I started boiling water because I didn't get any distilled water, not a necessary step, but I wanted to be as safe as possible. As the water was boiling I sterilized the soda can and washed up with anti-bacterial soap. I then crushed up the pill and put it into the newly sterilized soda can bottom which had the bottom pointing upwards. I then went downstairs, filled the needle up with the water which I had let cool and let it cover the powder.
As I waited for it to dissolve completely I looked around for something I could use for a tourniquet and came up with a sock, it wasn't great but it worked well enough. I dropped some cotton into the mixture and then placed the needle in the cotton and pulled back on the plunger, filling the needle with Dilaudid and air. I flicked the needle and ended up getting all the air out. Then I was ready for the hard part...
I tied the tourniquet around my left bicep, making the vein I wanted to shoot in more defined. I tried to steady the needle parallel to my arm to get the needle in good, but I was shaking so much, it made things difficult, the research didn't prepare me for actually piercing my vein with a needle... I was scared.
I managed to calm myself and get it in there. Jab. No vein. Jab. Pull back on the plunger, fuck the needle came out. Jab. This hurts and isn't working. Jab. How do addicts get high? I needed to re-collect myself, I set the needle down, not expecting it to be this hard. I tightened the tourniquet and really focused.
Jab. Pull back on plunger, the barrel slowly lets dark red blood in, I've hit the vein. I take a breath, and inject the drug into my vein.
I sit back in my chair, still really nervous and just as I remove the needle I am overcome, I'm hit, I'm destroyed by the most intense feeling of warmth/bliss/euphoria anyone could ever experience. I feel like I was so close to pure bliss without going overboard that if I had done the slightest bit more I would have actually been overcome with these feelings and would have had to throw up and pass out not necessarily from nausea but I just wouldn't have known how else to react. My head was bobbing back and forth as if recovering from each wave of warmth that hit me.
A tremendous grin comes across my face as I type to my friend on AIM how it went.
Me: !@)*@#@ HAHAHAHAAHA REOMRHF HAHAHA WOW FUCK AHAHA
Him: What? wtf, what happened are you all right?
Me: Yes, I'm perfect, that was incredible holy fuck.
I know I will never be able to come close to that feeling again, I felt on top of the world for about 5 minutes, the thing about Dilaudid is it's short lasting, it didn't end there, but that rush, I can't top it. Some say it's better than heroin, I haven't tried H but I can't imagine it being better than what I experienced.
It felt like huge waves of warmth were attempting to drown my body, I was just getting hit and hit again with these wonderful feelings. Things finally started to slow down, and it was a more calm opiate feeling, I went to check my pupils and could barely find them.

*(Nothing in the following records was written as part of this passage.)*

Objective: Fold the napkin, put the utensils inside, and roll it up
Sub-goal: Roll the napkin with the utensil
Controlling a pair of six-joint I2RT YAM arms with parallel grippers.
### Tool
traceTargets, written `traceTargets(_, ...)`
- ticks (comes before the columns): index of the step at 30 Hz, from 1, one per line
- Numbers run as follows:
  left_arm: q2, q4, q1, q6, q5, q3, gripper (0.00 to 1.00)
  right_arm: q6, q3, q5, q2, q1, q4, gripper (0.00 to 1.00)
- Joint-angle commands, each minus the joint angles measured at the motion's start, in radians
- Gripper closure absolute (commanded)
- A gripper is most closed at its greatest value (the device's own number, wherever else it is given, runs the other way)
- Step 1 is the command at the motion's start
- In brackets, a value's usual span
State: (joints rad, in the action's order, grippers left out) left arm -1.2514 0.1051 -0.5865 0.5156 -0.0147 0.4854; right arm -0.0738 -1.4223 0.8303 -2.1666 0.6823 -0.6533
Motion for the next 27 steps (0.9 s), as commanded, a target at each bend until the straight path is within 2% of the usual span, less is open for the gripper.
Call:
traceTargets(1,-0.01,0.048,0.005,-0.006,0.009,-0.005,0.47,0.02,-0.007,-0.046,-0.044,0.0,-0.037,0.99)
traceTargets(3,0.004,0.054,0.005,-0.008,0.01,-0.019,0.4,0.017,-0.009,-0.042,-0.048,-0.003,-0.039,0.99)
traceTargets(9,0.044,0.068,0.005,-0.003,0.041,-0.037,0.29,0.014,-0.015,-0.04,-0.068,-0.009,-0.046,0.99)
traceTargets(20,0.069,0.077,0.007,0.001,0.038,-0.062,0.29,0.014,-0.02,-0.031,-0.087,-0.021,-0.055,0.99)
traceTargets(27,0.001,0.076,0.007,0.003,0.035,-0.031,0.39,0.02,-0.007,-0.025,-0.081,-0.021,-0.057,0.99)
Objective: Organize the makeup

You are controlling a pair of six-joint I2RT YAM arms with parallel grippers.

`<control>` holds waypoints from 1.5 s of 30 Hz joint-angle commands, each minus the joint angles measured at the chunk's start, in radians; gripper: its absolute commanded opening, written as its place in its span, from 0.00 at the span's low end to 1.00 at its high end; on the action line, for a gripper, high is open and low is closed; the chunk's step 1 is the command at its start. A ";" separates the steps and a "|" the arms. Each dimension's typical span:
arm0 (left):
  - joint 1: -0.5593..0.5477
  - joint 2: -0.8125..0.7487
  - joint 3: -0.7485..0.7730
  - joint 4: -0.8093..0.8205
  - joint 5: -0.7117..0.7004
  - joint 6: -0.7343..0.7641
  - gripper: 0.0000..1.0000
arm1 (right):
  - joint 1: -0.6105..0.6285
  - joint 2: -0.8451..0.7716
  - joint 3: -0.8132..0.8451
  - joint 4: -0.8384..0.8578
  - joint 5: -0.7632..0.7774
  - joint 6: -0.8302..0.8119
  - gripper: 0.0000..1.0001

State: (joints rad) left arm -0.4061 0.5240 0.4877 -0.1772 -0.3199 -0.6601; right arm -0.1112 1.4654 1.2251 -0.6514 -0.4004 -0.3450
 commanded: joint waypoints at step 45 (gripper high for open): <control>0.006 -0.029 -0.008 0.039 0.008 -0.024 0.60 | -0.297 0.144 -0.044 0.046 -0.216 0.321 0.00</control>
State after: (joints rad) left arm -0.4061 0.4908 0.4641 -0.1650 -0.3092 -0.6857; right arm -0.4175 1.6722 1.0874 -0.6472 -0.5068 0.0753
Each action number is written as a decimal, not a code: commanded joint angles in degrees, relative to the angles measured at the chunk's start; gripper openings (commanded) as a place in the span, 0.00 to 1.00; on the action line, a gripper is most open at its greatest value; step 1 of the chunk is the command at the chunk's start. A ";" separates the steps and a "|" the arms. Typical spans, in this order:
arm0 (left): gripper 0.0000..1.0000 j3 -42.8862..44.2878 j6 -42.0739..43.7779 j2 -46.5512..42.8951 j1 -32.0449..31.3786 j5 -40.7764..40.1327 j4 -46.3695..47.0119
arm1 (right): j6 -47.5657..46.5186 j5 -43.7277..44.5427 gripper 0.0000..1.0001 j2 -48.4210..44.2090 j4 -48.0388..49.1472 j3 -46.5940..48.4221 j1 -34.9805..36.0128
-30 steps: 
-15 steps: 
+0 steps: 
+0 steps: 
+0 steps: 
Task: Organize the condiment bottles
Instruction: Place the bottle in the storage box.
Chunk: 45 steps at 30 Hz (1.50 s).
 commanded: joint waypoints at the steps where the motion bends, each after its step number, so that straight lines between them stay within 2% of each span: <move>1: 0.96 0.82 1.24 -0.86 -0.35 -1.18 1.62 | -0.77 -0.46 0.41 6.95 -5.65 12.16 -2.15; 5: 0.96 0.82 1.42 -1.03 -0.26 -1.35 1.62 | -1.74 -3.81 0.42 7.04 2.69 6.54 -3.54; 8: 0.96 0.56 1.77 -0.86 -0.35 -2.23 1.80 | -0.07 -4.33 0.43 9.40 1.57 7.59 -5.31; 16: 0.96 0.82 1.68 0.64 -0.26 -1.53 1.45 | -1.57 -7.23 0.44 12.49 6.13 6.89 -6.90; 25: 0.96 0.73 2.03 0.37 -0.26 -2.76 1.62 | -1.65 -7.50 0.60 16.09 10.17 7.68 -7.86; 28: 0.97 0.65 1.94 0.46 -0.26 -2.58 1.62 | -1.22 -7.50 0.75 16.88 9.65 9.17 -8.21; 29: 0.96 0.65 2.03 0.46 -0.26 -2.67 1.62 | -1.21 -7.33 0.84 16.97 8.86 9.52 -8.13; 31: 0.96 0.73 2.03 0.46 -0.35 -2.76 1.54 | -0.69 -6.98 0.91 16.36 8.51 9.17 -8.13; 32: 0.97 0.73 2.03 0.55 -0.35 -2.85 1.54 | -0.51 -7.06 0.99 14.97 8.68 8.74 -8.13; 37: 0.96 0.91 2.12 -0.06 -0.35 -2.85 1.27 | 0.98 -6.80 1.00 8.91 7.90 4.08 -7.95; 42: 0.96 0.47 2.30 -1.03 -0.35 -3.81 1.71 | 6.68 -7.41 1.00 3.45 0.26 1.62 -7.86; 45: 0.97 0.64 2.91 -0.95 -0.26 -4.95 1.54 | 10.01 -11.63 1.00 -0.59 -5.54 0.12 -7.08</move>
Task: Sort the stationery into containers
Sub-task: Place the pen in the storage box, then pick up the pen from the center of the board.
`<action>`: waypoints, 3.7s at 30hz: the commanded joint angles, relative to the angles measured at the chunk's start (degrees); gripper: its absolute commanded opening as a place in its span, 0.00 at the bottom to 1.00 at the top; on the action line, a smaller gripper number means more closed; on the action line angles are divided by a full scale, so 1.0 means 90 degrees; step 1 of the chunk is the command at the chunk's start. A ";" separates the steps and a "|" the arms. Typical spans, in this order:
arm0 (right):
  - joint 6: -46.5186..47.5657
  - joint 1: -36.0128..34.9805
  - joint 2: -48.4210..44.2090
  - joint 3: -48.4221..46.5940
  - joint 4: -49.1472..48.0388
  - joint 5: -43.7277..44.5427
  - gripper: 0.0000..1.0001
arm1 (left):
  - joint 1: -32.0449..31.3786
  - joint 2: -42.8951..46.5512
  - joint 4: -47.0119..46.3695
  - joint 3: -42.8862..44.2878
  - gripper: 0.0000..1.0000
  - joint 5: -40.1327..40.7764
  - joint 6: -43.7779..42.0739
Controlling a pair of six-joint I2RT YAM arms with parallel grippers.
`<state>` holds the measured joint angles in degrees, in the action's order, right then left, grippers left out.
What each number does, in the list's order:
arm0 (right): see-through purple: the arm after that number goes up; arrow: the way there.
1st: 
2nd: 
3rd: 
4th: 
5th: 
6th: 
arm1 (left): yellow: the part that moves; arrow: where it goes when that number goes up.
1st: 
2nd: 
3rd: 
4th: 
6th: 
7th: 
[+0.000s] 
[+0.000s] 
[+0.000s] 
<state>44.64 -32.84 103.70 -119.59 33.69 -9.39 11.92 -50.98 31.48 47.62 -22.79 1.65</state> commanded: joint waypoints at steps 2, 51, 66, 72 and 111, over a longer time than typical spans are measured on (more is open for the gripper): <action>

I went downstairs to get some water and sit around, after putting away all my paraphernalia of course. I watched TV for a bit sipping on water and started to nod off, once I recognized this I made my way to my bed and passed out.
The next day I couldn't keep my mind off Dilaudid, I wanted to bang it again but knew that would be a bad idea. I thought about that rush a lot for a few months, but eventually it subsided and my urges were gone completely.